# Under-appreciated Video Game OSTs



## BlueWorrior (Oct 11, 2016)

Video game music can be weird sometimes: Some games have great soundtracks but because the game in question was bad or forgotten, they can remain under-appreciated.
So this is a thread all about such game OSTs, the hidden gems, the diamonds in the rough.
To qualify, the game has to be obscure or rarely talked about in detail. You can pretty much rule out major Nintendo releases because the fans will pick apart every single game that happens to have "Nintendo" written on it :L
I'll start: Gradius Advance AKA Gradius Galaxies AKA Gradius Generation (srsly -_-) Has a few really cool tracks:
Stage 1 - 



Stage 2 - 



These are unfortunately are the only two standout tracks in the game, the rest are a little naff


----------



## real time strategist (Oct 17, 2016)

star control 2 was forgotten and it had a amazing soundtrack
(example of one of them)





advance wars is not very popular unfortunately, if you like fire emblem you would probably like this game, soundtrack is also amazing 
(no one uploads good quality versions and the extended is the only good quality version i could find)





age of mythology was, well, a RTS and unfortunately not many people like RTS's anymore but has a good soundtrack that i always use when working on stuff
(unfortunately this guy has compressed it and you can definitely notice it if you listen enough)





act of war (direct action's soundtrack) was really forgotten and also a RTS and had a amazing soundtrack that unfortunately i cannot find the battle music anywhere on you tube


----------



## scythemouse (Oct 18, 2016)

Okay. I'm going to submit a fave of mine, the soundtrack for Lords of Thunder.

PC Engine Version


Sega CD Version

The songs are the same, but the instruments are different. An unusual thing for a multi platform game that uses live instruments. Which one you like is up to you.


----------



## Monstrocker (Oct 29, 2016)

When no one cares for dragon quarter


----------



## Beatle9 (Mar 11, 2017)

The soundtrack to Bully:




It's the kind of soundtrack that just kind of reminds you of when you were a kid. It's hard to describe, but I love it.


----------



## nerdbat (Mar 12, 2017)

Ys I & II Chronicles. A PSP remake of frankly outdated couple of games that are barely known outside Japan, but often cited for pushing the boundaries of video game composing (Ys was one of the first games to take advantage of CD technology just for that purpose alone). Really, I consider OST in this version one of the best I've ever heard in my life - it sounds less like a soundtrack and more like something from badass symphonic metal album, with amazing use of string instruments and some really impressive soloing. As an important note, it was composed by Yuzo Koshiro, legendary VG composer who's mostly known for his work on Streets of Rage series (another bunch of OSTs that's often considered one of the best ever by many, but that's another story), so if that name tells you something, you already know you're in for a treat. For the rest, I just recommend to give it a try, I really can't sell it enough


----------



## KimberVaile (Mar 30, 2017)

Any track in Bust a Groove
Same goes for Twisted Metal 2 and Vigilante 8.

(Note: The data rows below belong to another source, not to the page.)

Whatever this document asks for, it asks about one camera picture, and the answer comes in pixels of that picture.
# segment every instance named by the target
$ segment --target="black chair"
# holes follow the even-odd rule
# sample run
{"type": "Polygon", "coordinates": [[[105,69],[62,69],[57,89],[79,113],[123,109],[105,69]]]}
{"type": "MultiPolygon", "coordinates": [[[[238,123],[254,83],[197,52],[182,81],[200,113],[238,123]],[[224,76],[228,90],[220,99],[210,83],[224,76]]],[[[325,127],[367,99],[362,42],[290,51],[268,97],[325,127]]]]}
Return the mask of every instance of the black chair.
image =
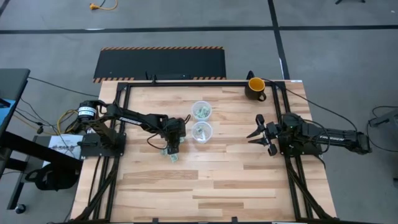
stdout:
{"type": "Polygon", "coordinates": [[[337,2],[335,4],[339,4],[340,2],[342,2],[343,0],[337,0],[337,2]]]}

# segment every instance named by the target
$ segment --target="wooden table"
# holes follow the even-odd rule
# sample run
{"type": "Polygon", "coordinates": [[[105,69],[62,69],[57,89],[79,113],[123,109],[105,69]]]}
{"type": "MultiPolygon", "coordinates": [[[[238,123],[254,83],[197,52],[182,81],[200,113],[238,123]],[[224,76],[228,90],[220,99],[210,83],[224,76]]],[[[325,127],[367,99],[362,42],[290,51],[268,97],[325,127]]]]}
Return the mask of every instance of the wooden table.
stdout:
{"type": "MultiPolygon", "coordinates": [[[[117,82],[103,82],[99,98],[111,103],[116,86],[117,82]]],[[[286,81],[286,87],[305,96],[301,82],[286,81]]],[[[196,143],[191,135],[192,118],[180,145],[180,159],[173,164],[146,143],[149,133],[127,124],[127,146],[119,165],[111,221],[151,222],[159,218],[160,222],[230,222],[235,216],[239,221],[294,220],[284,158],[280,154],[270,157],[266,147],[248,144],[246,139],[256,129],[257,114],[263,114],[266,123],[277,121],[271,88],[266,87],[265,93],[268,99],[259,102],[247,100],[243,87],[133,87],[129,109],[144,114],[185,118],[194,102],[208,101],[213,108],[209,120],[213,137],[206,144],[196,143]]],[[[305,100],[290,93],[288,97],[293,113],[311,119],[305,100]]],[[[284,112],[282,97],[279,99],[284,112]]],[[[163,139],[152,142],[164,146],[163,139]]],[[[87,205],[96,160],[84,161],[72,218],[87,205]]],[[[309,191],[335,216],[322,163],[313,156],[302,156],[302,160],[309,191]]],[[[305,217],[302,195],[297,192],[305,217]]],[[[100,218],[104,217],[107,196],[105,193],[100,218]]]]}

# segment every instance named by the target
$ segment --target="chair wheel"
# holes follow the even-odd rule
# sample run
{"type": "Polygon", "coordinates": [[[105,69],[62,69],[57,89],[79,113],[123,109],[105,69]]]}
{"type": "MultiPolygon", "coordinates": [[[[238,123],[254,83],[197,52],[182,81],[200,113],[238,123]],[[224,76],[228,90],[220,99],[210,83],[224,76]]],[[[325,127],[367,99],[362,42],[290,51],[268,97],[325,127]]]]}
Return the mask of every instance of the chair wheel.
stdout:
{"type": "Polygon", "coordinates": [[[15,207],[15,212],[17,214],[22,214],[26,211],[26,206],[24,204],[17,204],[17,207],[15,207]]]}

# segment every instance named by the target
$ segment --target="white paper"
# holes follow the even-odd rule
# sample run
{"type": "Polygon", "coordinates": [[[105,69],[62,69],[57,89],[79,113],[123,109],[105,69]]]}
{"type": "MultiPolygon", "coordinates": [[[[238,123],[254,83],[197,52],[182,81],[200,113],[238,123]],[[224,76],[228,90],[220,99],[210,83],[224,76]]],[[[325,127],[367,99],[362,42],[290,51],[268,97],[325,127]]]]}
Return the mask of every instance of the white paper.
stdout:
{"type": "MultiPolygon", "coordinates": [[[[62,134],[61,136],[62,138],[60,136],[51,136],[49,148],[67,156],[74,157],[75,159],[80,159],[81,149],[80,146],[77,145],[77,142],[80,142],[83,136],[74,134],[62,134]]],[[[50,162],[44,161],[43,167],[49,163],[50,162]]]]}

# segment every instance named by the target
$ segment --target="orange and black striped edge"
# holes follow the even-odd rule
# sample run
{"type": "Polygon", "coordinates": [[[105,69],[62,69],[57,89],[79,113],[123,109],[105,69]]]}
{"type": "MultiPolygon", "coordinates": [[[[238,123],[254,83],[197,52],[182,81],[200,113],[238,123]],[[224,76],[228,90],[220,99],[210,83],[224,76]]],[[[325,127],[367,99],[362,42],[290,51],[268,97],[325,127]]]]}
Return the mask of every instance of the orange and black striped edge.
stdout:
{"type": "Polygon", "coordinates": [[[103,50],[181,50],[181,49],[217,49],[223,50],[224,47],[204,46],[204,47],[103,47],[103,50]]]}
{"type": "MultiPolygon", "coordinates": [[[[193,77],[194,80],[225,80],[225,77],[193,77]]],[[[94,78],[93,83],[101,83],[103,81],[133,81],[134,78],[94,78]]]]}

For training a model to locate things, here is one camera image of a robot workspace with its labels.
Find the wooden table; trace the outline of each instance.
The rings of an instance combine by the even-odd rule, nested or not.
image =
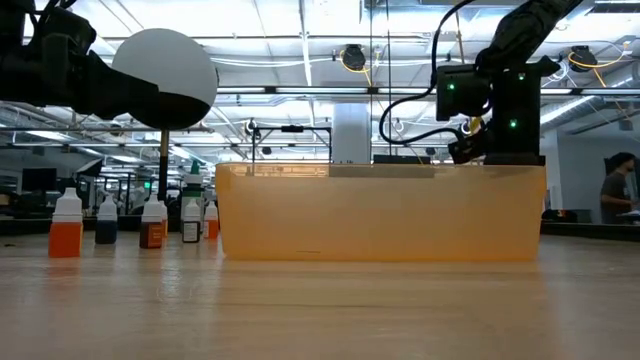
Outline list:
[[[0,238],[2,359],[640,358],[640,244],[543,237],[537,263],[226,262],[213,243],[81,259]]]

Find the white sphere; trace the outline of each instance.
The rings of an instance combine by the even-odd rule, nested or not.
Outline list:
[[[143,30],[118,48],[112,67],[158,85],[160,96],[137,120],[161,129],[183,129],[204,118],[218,91],[209,55],[193,39],[168,29]]]

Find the brown liquid bottle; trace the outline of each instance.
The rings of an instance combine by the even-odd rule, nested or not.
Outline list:
[[[140,224],[140,248],[160,249],[164,239],[164,224],[162,221],[162,205],[156,194],[151,194],[149,201],[144,204],[142,222]]]

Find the ceiling light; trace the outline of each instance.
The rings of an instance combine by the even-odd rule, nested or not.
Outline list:
[[[427,88],[380,88],[378,92],[381,94],[422,94],[427,91]]]
[[[561,106],[561,107],[551,111],[550,113],[543,115],[540,118],[540,124],[542,125],[542,124],[548,123],[549,121],[557,118],[558,116],[560,116],[560,115],[564,114],[565,112],[575,108],[576,106],[581,105],[581,104],[593,99],[594,97],[595,96],[585,96],[582,99],[578,99],[578,100],[572,101],[572,102],[570,102],[570,103],[568,103],[568,104],[566,104],[564,106]]]
[[[191,159],[191,154],[179,146],[172,146],[169,152],[183,159]]]
[[[571,89],[540,89],[540,95],[566,95]]]
[[[124,144],[124,147],[149,147],[149,148],[154,148],[154,147],[160,147],[160,144],[158,144],[158,143],[151,143],[151,144],[130,143],[130,144]]]
[[[133,156],[111,155],[111,157],[115,160],[122,161],[122,162],[130,162],[130,163],[142,162],[142,160],[138,158],[134,158]]]
[[[58,143],[13,143],[11,146],[18,147],[62,147],[62,144]]]
[[[82,151],[86,152],[87,154],[91,154],[91,155],[95,155],[95,156],[104,156],[104,154],[99,153],[99,152],[97,152],[95,150],[91,150],[91,149],[82,148]]]
[[[276,93],[278,94],[366,94],[367,88],[359,87],[338,87],[338,88],[323,88],[323,87],[278,87]]]
[[[55,141],[69,140],[68,136],[52,131],[27,131],[27,134]]]
[[[596,0],[596,4],[640,4],[639,0]]]
[[[264,94],[265,90],[262,87],[220,87],[218,88],[218,94],[246,94],[246,93],[258,93]]]
[[[106,144],[106,143],[103,143],[103,144],[90,144],[90,143],[88,143],[88,144],[83,144],[83,143],[75,143],[75,144],[69,144],[69,146],[85,148],[85,147],[118,147],[118,146],[120,146],[120,145],[118,145],[118,144]]]

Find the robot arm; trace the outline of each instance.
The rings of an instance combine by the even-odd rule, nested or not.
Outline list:
[[[35,21],[34,0],[0,3],[0,100],[36,106],[69,106],[103,119],[146,108],[158,95],[155,84],[120,73],[89,50],[96,32],[62,3],[50,0],[34,36],[23,45],[25,15]]]
[[[437,69],[436,117],[492,118],[478,133],[449,145],[455,163],[486,155],[485,164],[543,165],[540,154],[540,79],[559,66],[543,56],[527,63],[555,24],[582,0],[529,0],[505,16],[474,65]]]
[[[488,48],[476,57],[480,72],[496,73],[521,66],[549,36],[558,21],[582,0],[529,0],[507,14]]]

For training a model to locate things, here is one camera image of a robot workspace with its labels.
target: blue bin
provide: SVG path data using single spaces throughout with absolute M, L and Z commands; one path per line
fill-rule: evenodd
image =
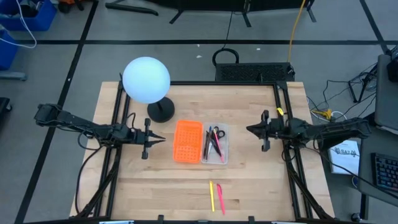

Earthbound - Pokey means business!
Mother 3 - Porkys Porkies, Piggy Guys, Unfounded Revenge. I'm not making up these track titles by the way, you can look them up.
Neverwinter Nights - Anything done by Jeremy Soule
Zero Divide - Burning Blood, Waiting for the Sound of Thunder, Fate.

Ok, done being a hipster retro cunt now.


----------



## zeroslash (Mar 30, 2017)

Paper Mario 64

Honestly, how often do you hear a game have a unique battle theme for each boss?


----------



## FluffyShutterbug (Apr 21, 2017)

Driver: You Are The Wheelman (1999, PSX Version) had a bloody awesome soundtrack by the composer, Allister Brimble.

Driver 1 PSX Soundtracks - YouTube

Its sequel also had a good OST as well, but it's not quite as good as the first game's OST, in my opinion.
https://www.youtube.com/playlist?list=PL3871EC29FFB761DE
Driver 2 Soundtrack (1080p) - YouTube


----------



## Sergei Sóhomo (Apr 21, 2017)

The TR OST of Planetside 2






But more specifically 





The brass instruments just do so well to give it that oppressive atmosphere and I love it


----------



## Yakamaru (Apr 21, 2017)

Emperor: Battle For Dune: Ghola





Emperor: Battle For Dune: Not An Option





Emperor: Battle For Dune: Tribute To Evil





Emperor: Battle For Dune: Harkonnen Force





Starfox: Corneria


----------



## Ashwolves5 (Apr 21, 2017)

The world ends with you





Soma





Firewatch





Shadow of Mordor





Psychonauts


----------



## Xaroin (Apr 22, 2017)

IDK if this is underappriciated, but more people probably should know about it


----------



## ChromaticRabbit (May 2, 2017)

Gary Gilbertson -  Alternate Reality / The City (1985, Atari 800)





David Wise - Wizards & Warriors OST (1987, NES)





Bjørn Lynne - Fantastic Voyage OST (1991, Amiga)





Aubrey Hodges - Quest for Glory IV (1993, PC)





Kelly Bailey - Half Life I OST (1998, PC)





Magnus Pålsson - VVVVVV OST (2010, PC)
https://youtu.be/H-baHj9N6dM?t=14m56s

Mike Morasky - Portal2 OST (2011, PC)
www.youtube.com: Portal 2 OST Volume 1 - Technical Difficulties

Jim Guthrie - Superbrothers: Sword & Sworcery EP (2011, various)
www.youtube.com: Sword & Sworcery's Soundtrack - Lone Star by Jim Guthrie

Rich Vreeland (aka disasterpeace) - Fez OST (2012), Hyper Light Drifter OST (2016)


----------



## Beatle9 (Jun 20, 2017)

I'd forgotten about this one until I saw Caddicarus cover this game recently, but I'd definitely recommend the soundtrack for the old 2000 Spider-Man game on PS1.


----------



## ChapterAquila92 (Jun 21, 2017)

Advent Rising's OST. Particularly the track called Bounty Hunter. It's an orchestral piece with Ominous Latin Chanting, and it was the signature track used in the game's trailer.

Also, pick any early (read "pre-Advanced Warfighter") Tom Clancy title. The main themes for Rainbow Six and Ghost Recon especially set the tone of their respective games quite well.


----------



## GigaBit (Sep 29, 2017)

I just recently discovered this gem.
It's a Rouge-like called: Heart & Slash
And holy cow! It surprised me!
The soundtrack is great!
Some of my favorites:

Heart of a Valkyrie: aka One of the coolest boss themes I've heard.





I Heart You: The theme you'll be hearing the most.





City Street Funk: The main theme for the city.





Heart Vs. Slash: Slash's main theme.





Heart Attack!: The theme for the sewers.


----------



## Redwulf16 (Nov 24, 2017)

WoW's soundtrack is stunning.


----------